◆ **INSTRUCTIONS FOR THE TASK**: In the answer, each line of the listing should appear again unchanged.
INFORMATION SUPPLIED section start
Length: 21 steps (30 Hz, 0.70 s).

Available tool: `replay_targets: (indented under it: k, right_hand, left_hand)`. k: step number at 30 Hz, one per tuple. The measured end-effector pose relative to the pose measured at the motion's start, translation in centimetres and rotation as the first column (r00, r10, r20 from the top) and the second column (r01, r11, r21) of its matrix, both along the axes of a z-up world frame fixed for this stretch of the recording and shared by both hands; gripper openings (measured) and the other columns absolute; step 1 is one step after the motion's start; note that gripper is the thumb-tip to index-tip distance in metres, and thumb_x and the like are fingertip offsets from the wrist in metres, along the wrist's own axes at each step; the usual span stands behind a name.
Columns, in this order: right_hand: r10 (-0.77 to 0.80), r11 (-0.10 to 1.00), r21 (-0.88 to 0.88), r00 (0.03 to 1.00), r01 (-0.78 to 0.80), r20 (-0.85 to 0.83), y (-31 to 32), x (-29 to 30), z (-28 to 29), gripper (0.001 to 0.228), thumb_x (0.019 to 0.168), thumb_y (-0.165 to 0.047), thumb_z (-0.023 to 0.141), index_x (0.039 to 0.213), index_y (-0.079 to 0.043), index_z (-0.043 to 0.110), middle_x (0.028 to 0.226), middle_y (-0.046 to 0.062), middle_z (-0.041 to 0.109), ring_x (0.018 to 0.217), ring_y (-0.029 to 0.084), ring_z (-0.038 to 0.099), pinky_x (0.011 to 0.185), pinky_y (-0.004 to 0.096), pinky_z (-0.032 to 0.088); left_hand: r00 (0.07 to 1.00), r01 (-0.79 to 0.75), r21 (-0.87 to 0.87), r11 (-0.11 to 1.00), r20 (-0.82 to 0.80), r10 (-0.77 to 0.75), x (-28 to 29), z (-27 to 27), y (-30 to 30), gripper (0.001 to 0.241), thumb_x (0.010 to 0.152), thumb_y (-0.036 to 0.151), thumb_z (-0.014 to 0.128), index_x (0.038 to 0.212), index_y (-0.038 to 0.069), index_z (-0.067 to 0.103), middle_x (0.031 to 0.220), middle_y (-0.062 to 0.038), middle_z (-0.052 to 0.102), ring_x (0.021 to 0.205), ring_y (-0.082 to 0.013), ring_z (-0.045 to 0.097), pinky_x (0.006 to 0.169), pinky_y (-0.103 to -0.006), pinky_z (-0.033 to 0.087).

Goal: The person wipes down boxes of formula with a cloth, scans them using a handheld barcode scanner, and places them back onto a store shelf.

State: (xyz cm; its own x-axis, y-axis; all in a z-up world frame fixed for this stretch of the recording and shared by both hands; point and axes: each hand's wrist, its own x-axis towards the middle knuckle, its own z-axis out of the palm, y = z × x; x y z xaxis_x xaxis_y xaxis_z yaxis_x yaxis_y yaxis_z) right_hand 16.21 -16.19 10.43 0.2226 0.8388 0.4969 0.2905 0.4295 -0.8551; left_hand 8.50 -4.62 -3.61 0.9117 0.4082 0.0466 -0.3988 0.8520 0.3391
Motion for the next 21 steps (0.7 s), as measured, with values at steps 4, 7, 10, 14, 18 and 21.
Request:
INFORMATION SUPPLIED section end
◆ **PROBLEM SOLUTION**:
Length: 21 steps (30 Hz, 0.70 s).

Available tool: `replay_targets: (indented under it: k, right_hand, left_hand)`. k: step number at 30 Hz, one per tuple. The measured end-effector pose relative to the pose measured at the motion's start, translation in centimetres and rotation as the first column (r00, r10, r20 from the top) and the second column (r01, r11, r21) of its matrix, both along the axes of a z-up world frame fixed for this stretch of the recording and shared by both hands; gripper openings (measured) and the other columns absolute; step 1 is one step after the motion's start; note that gripper is the thumb-tip to index-tip distance in metres, and thumb_x and the like are fingertip offsets from the wrist in metres, along the wrist's own axes at each step; the usual span stands behind a name.
Columns, in this order: right_hand: r10 (-0.77 to 0.80), r11 (-0.10 to 1.00), r21 (-0.88 to 0.88), r00 (0.03 to 1.00), r01 (-0.78 to 0.80), r20 (-0.85 to 0.83), y (-31 to 32), x (-29 to 30), z (-28 to 29), gripper (0.001 to 0.228), thumb_x (0.019 to 0.168), thumb_y (-0.165 to 0.047), thumb_z (-0.023 to 0.141), index_x (0.039 to 0.213), index_y (-0.079 to 0.043), index_z (-0.043 to 0.110), middle_x (0.028 to 0.226), middle_y (-0.046 to 0.062), middle_z (-0.041 to 0.109), ring_x (0.018 to 0.217), ring_y (-0.029 to 0.084), ring_z (-0.038 to 0.099), pinky_x (0.011 to 0.185), pinky_y (-0.004 to 0.096), pinky_z (-0.032 to 0.088); left_hand: r00 (0.07 to 1.00), r01 (-0.79 to 0.75), r21 (-0.87 to 0.87), r11 (-0.11 to 1.00), r20 (-0.82 to 0.80), r10 (-0.77 to 0.75), x (-28 to 29), z (-27 to 27), y (-30 to 30), gripper (0.001 to 0.241), thumb_x (0.010 to 0.152), thumb_y (-0.036 to 0.151), thumb_z (-0.014 to 0.128), index_x (0.038 to 0.212), index_y (-0.038 to 0.069), index_z (-0.067 to 0.103), middle_x (0.031 to 0.220), middle_y (-0.062 to 0.038), middle_z (-0.052 to 0.102), ring_x (0.021 to 0.205), ring_y (-0.082 to 0.013), ring_z (-0.045 to 0.097), pinky_x (0.006 to 0.169), pinky_y (-0.103 to -0.006), pinky_z (-0.033 to 0.087).

Goal: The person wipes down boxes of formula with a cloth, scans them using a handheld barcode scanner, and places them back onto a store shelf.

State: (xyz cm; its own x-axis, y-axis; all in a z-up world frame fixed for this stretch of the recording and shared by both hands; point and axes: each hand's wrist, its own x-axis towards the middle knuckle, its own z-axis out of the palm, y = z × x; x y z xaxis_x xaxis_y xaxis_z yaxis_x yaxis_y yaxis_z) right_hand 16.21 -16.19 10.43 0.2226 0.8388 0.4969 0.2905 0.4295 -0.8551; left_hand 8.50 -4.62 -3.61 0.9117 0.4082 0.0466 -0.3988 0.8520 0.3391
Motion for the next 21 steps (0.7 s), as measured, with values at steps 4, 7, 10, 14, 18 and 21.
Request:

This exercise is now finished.